The Woodshed

12 String Playing Suggestions?

1

My apologies if this has been addressed somewhere else in this forum but, since I've looked and haven't found it elsewhere, here goes.

I've been playing since the mid-50s, but the lion's share of my experience has been with 6 strings. I do have a 12 string Danelectro that I've done a little recording with, but I don't play it a lot. I recently purchased a 2018 Alvarez AJ80CE-12 from a friend who was downsizing his collection.

This was a case of love at first strum. This is a REALLY nice guitar and I find myself playing it a lot ... or, at least, trying to. And this is a guitar that I want to play more. Yeah, I can do some of the basic 12 string riffs, but the more I play, the more I realize that I'm just missing some fingering "connection" with the additional 6 strings.

Is this a normal thing after spending a lifetime in a 6 string world?

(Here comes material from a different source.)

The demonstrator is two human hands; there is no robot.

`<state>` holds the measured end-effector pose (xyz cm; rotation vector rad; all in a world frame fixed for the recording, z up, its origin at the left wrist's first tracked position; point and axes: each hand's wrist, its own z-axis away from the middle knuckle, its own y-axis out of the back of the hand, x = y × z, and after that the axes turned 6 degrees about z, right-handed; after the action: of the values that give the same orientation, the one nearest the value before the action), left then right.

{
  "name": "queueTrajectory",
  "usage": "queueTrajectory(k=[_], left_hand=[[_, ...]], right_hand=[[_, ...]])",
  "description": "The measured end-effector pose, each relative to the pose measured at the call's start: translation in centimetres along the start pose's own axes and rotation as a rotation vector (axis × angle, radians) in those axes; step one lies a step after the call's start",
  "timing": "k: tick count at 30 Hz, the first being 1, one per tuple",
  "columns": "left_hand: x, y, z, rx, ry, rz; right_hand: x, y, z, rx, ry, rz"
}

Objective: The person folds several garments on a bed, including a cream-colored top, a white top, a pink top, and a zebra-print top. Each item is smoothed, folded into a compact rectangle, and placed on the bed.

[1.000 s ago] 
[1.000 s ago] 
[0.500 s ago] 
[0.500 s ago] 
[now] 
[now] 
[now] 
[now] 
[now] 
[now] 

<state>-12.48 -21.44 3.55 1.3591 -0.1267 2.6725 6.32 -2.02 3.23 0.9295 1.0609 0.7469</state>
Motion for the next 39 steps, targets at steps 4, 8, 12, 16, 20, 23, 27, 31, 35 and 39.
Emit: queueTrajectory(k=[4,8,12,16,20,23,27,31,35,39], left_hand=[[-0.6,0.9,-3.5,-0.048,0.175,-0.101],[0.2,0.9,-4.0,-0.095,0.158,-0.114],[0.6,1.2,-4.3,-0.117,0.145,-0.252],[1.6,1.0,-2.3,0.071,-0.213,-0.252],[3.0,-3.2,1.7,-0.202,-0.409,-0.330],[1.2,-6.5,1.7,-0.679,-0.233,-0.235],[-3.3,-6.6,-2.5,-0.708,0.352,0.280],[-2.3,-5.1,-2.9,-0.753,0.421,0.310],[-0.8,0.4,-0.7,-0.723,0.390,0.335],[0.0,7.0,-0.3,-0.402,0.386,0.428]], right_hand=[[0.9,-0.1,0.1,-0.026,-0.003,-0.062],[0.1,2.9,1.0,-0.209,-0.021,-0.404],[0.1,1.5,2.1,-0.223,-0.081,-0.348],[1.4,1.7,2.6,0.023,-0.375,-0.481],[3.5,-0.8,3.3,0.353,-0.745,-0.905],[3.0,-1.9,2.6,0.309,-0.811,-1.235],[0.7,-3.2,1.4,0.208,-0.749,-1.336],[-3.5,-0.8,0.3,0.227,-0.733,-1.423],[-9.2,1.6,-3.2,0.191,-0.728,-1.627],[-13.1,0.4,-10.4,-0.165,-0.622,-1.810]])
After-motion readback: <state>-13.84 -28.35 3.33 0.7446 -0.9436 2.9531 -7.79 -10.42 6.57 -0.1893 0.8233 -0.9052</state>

Is it just a matter of "keep playing and it will get easier" or are there some tips that any of you might have that could help me speed up the transition?

Actually, "transition" is probably the wrong word because I have no intention of abandoning my 6 string family, I just want to add a lot more 12 string to it.

Anyhow, that's my story and if any of you have any thoughts, I'd love to hear them.

Thanks!

2

Hello wgnhim, here's a few strategies I try to employ to get more out of a 12 string guitar.

Technique- make sure your fretting hand is in good shape. 12 strings magnify any fretting errors so try to play with the tips of the fingers on single notes and chords. When you play, really be conscious of hearing each double-course of strings ringing clearly, free from buzzing and that adjacent strings are unimpeded.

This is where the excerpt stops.